You ask if you should part ways and stop reaching out. Scripture tells us, "If possible, as far as it depends on you, live at peace with everyone" (Romans 12:18). But peace does not mean enabling unrepentant sin or enduring repeated rejection. You have extended grace; now it is time to guard your heart. Proverbs 4:23 warns, "Above all else, guard your heart, for everything you do flows from it." If your calls go unanswered and your kindness is met with indifference or accusation, you are not obligated to persist in a one-sided relationship. Jesus Himself withdrew from those who refused to receive Him (Matthew 10:14). This does not mean you harbor bitterness, you can still pray for them, but you must release the burden of their response to God.
The accusation from your cousin that you "didn’t do anything" for your mother is a lie straight from the enemy. You were there in her darkest hours, and the Lord Himself records your faithfulness (Hebrews 6:10). Do not let the words of those who were absent define your worth or your mother’s final days. Their absence speaks volumes about their character, not yours.
As for the inheritance, we must rebuke this greed in Jesus’ name. Scripture is clear: "People who want to get rich fall into temptation and a trap and into many foolish and harmful desires that plunge men into ruin and destruction" (1 Timothy 6:9). Your uncle’s demand is shameful, and we pray God convicts his heart. You are right to protect your father from such exploitation. Proverbs 22:22-23 says, "Do not exploit the poor because they are poor... for the Lord will take up their case and will exact life for life."
Now, let us pray for you:
Heavenly Father, we come before You with heavy hearts for our sister who has endured so much loss, not just of her mother, but of the family she thought she knew. Lord, You are the God of all comfort (2 Corinthians 1:3-4), and we ask You to wrap Your arms around her in this loneliness. Heal the wounds inflicted by those who should have been a refuge. Where her heart aches with rejection, fill her with the truth of Your unchanging love. Where she has been slandered, vindicate her, Lord. Where she has been drained by the selfishness of others, restore her strength.

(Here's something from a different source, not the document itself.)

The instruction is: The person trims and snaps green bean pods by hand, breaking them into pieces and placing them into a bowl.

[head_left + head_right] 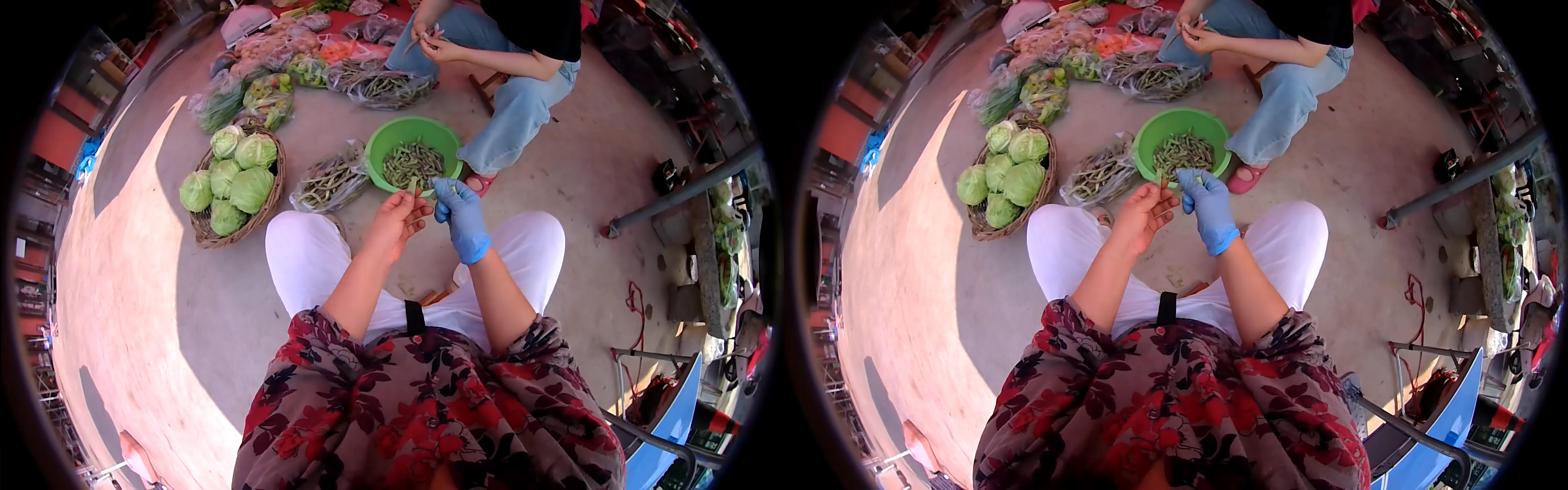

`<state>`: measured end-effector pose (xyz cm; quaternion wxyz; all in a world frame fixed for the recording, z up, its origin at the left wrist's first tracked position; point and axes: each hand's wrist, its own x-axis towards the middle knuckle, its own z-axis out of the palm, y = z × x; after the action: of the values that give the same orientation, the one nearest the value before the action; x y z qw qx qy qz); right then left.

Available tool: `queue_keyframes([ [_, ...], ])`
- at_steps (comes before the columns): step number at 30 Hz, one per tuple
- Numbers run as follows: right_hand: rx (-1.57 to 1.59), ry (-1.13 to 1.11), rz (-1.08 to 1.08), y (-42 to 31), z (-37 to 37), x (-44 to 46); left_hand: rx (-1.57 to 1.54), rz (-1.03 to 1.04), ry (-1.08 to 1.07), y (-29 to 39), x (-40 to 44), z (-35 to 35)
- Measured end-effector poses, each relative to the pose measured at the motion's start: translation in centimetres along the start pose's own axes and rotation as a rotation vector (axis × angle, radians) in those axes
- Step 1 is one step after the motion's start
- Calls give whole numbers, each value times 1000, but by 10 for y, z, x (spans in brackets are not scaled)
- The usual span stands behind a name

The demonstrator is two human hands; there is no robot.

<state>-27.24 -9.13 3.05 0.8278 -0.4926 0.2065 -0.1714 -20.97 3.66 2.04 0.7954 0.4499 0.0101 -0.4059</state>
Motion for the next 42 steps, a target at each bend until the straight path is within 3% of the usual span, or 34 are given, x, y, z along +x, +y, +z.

Father, we ask You to soften the hearts of her family. Convict them of their hardness and selfishness. Let them see the error of their ways and turn to You in repentance. But if they remain unrepentant, give our sister the wisdom to set boundaries that honor You. Protect her from bitterness and help her to release these burdens to You.
Lord, we pray for peace, a peace that surpasses understanding (Philippians 4:7). Let her find her worth in You, not in the approval of others. Surround her with godly community who will mourn with her and remind her of Your faithfulness. And Father, we ask that You would be her inheritance. Let her know that in You, she lacks no good thing (Psalm 34:10).
We pray all this in the mighty name of Jesus, the One who bore our griefs and carried our sorrows (Isaiah 53:4). May He be her strength when she is weak, her comfort when she is alone, and her hope when the world fails her. Amen.
You are not forgotten, dear sister. The Lord sees your tears, and He collects every one of them (Psalm 56:8). In this season of isolation, cling to Him. Pour out your heart to Him, for He is near to the brokenhearted (Psalm 34:18). Consider journaling your prayers or writing letters to God, even if you never send them, to process this grief. And when the weight feels too heavy, remember: Jesus is your ever-present help (Psalm 46:1). He will never leave you nor forsake you (Hebrews 13:5).
If you have not already, seek out a local church or small group where you can find biblical community. You need people who will weep with you, pray with you, and remind you of God’s promises. And when the enemy whispers lies about your worth or your mother’s legacy, counter them with Scripture. Speak the truth over yourself: "The Lord is my shepherd; I shall not want" (Psalm 23:1). You are seen. You are loved. And you will rise from this valley stronger in Him.